About the Role
Design and develop AI-driven solutions, particularly using generative AI and large models, for automated incident triage, root cause analysis, and resolution recommendations within Prime Video's observability systems.
Requirements
Requires expertise in designing and developing machine learning and generative AI systems for automated incident triage, root cause analysis, and resolution recommendations, with experience in large models and evaluation frameworks.
Full Job Description
Come build the future of entertainment with us. Are you interested in shaping the future of movies and television? Do you want to define the next generation of how and what Amazon customers are watching?
Prime Video is a premium streaming service that offers customers a vast collection of TV shows and movies - all with the ease of finding what they love to watch in one place. We offer customers thousands of popular movies and TV shows including Amazon Originals and exclusive licensed content to exciting live sports events. We also offer our members the opportunity to subscribe to add-on channels which they can cancel at anytime and to rent or buy new release movies and TV box sets on the Prime Video Store. Prime Video is a fast-paced, growth business - available in over 200 countries and territories worldwide. The team works in a dynamic environment where innovating on behalf of our customers is at the heart of everything we do. If this sounds exciting to you, please read on.
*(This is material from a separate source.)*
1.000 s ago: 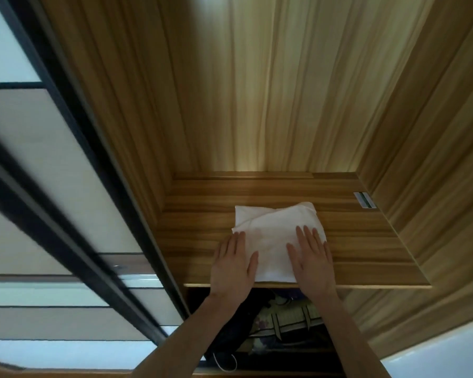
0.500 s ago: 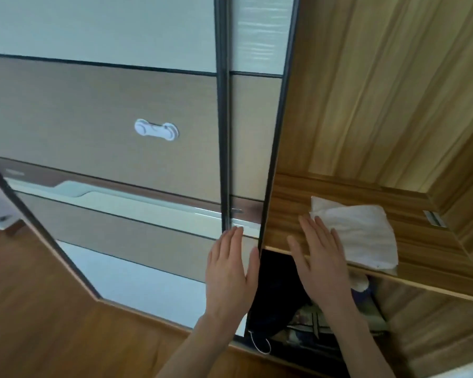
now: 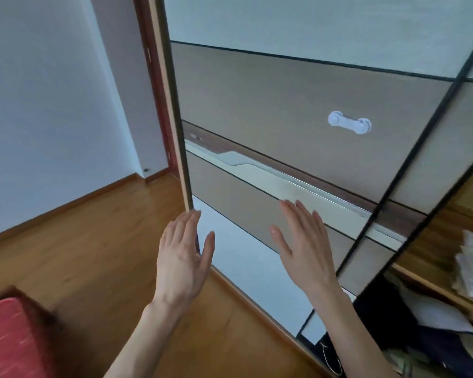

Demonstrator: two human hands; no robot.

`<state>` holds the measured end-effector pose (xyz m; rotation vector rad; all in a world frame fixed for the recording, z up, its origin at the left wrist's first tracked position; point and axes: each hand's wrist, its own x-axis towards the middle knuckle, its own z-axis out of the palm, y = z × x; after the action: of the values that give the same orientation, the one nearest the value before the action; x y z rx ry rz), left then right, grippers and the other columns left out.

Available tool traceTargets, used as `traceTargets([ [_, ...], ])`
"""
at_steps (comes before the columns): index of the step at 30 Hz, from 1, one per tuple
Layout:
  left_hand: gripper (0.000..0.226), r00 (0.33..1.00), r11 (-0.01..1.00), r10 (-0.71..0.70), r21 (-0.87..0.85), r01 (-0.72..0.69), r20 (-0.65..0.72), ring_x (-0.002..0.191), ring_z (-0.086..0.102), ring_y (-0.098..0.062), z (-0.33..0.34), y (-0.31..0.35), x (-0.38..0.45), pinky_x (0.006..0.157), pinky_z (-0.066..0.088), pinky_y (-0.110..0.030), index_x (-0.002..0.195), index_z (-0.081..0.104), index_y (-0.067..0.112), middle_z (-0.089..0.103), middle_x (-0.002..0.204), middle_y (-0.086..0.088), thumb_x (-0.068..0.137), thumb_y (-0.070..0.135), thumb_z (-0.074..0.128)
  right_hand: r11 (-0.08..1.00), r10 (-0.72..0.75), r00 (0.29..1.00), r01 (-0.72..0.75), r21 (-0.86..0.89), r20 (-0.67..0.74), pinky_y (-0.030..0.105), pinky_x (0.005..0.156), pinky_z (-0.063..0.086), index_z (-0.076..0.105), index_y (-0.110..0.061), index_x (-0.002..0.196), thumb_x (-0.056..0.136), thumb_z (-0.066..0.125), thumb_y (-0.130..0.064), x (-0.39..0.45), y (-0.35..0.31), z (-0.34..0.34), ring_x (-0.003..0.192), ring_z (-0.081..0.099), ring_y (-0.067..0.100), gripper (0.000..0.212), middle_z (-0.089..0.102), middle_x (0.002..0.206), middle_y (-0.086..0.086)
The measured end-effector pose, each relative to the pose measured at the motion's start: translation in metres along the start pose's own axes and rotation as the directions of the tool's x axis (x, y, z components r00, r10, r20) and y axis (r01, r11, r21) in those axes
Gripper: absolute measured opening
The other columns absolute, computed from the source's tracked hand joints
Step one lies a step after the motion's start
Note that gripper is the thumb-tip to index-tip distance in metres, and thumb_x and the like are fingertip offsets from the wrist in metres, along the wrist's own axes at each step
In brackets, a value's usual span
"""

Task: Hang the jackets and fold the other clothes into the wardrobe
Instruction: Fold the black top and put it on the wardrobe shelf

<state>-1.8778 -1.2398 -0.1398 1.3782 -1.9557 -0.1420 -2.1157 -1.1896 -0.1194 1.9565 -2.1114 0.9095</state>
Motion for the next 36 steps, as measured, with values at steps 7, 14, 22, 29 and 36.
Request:
traceTargets([
  [7,0.050,0.975,0.991,-0.111,0.051,0.123,-0.192,0.143,0.048,-0.027,-0.050,-0.086,0.031,0.117,0.040,-0.054,0.144,0.056,0.011,0.057,0.149,-0.008,0.106,0.041,0.044,0.974,-0.214,0.975,0.208,0.093,0.060,0.044,0.130,0.022,0.042,-0.017,0.158,0.109,0.025,-0.057,0.080,-0.107,0.052,0.154,0.035,0.021,0.066,0.044,0.163,0.002],
  [14,0.049,0.936,0.966,-0.162,0.146,0.215,-0.312,0.143,0.048,-0.027,-0.086,-0.172,0.087,0.120,0.037,-0.054,0.144,0.055,0.012,0.057,0.149,-0.009,0.106,0.041,0.044,0.921,-0.346,0.937,0.331,0.205,0.043,0.045,0.127,0.028,0.046,-0.018,0.157,0.108,0.039,-0.055,0.174,-0.196,0.123,0.153,0.037,0.019,0.062,0.047,0.161,0.002],
  [22,0.050,0.879,0.873,-0.230,0.312,0.376,-0.417,0.143,0.047,-0.026,-0.137,-0.279,0.151,0.121,0.034,-0.051,0.146,0.052,0.011,0.056,0.149,-0.007,0.107,0.041,0.044,0.817,-0.487,0.873,0.446,0.365,0.024,0.040,0.127,0.026,0.049,-0.019,0.155,0.108,0.033,-0.058,0.268,-0.290,0.230,0.152,0.039,0.017,0.063,0.049,0.159,0.000],
  [29,0.051,0.811,0.759,-0.311,0.384,0.525,-0.496,0.145,0.045,-0.022,-0.180,-0.353,0.166,0.124,0.032,-0.047,0.148,0.052,0.013,0.057,0.150,-0.006,0.107,0.043,0.043,0.713,-0.630,0.773,0.538,0.450,0.073,0.043,0.129,0.025,0.040,-0.023,0.160,0.106,0.028,-0.063,0.315,-0.378,0.296,0.156,0.029,0.013,0.068,0.040,0.165,-0.004],
  [36,0.050,0.741,0.655,-0.341,0.420,0.629,-0.578,0.144,0.046,-0.022,-0.225,-0.452,0.180,0.123,0.033,-0.046,0.144,0.055,0.012,0.059,0.146,-0.005,0.106,0.042,0.044,0.634,-0.727,0.682,0.621,0.461,0.082,0.031,0.128,0.007,0.036,-0.024,0.161,0.109,0.031,-0.059,0.355,-0.483,0.371,0.155,0.029,0.011,0.063,0.041,0.164,-0.004],
])
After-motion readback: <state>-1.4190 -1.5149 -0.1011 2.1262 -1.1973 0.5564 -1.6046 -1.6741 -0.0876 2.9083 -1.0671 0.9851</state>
The Observability and Triage team is looking for an Applied Scientist for our London office experienced in generative AI and large models. This is a wide impact role working with development teams across the UK, India, and the US. This greenfield project will deliver features that reduce the operational load for internal Prime Video builders and for this, you will develop AI-driven solutions that automatically detect anomalies, identify root causes, recommend resolution paths and take action for operational incidents. We consume petabytes of data daily across multiple metric, log and data based events and you would be experimenting on how to shape the future through this data.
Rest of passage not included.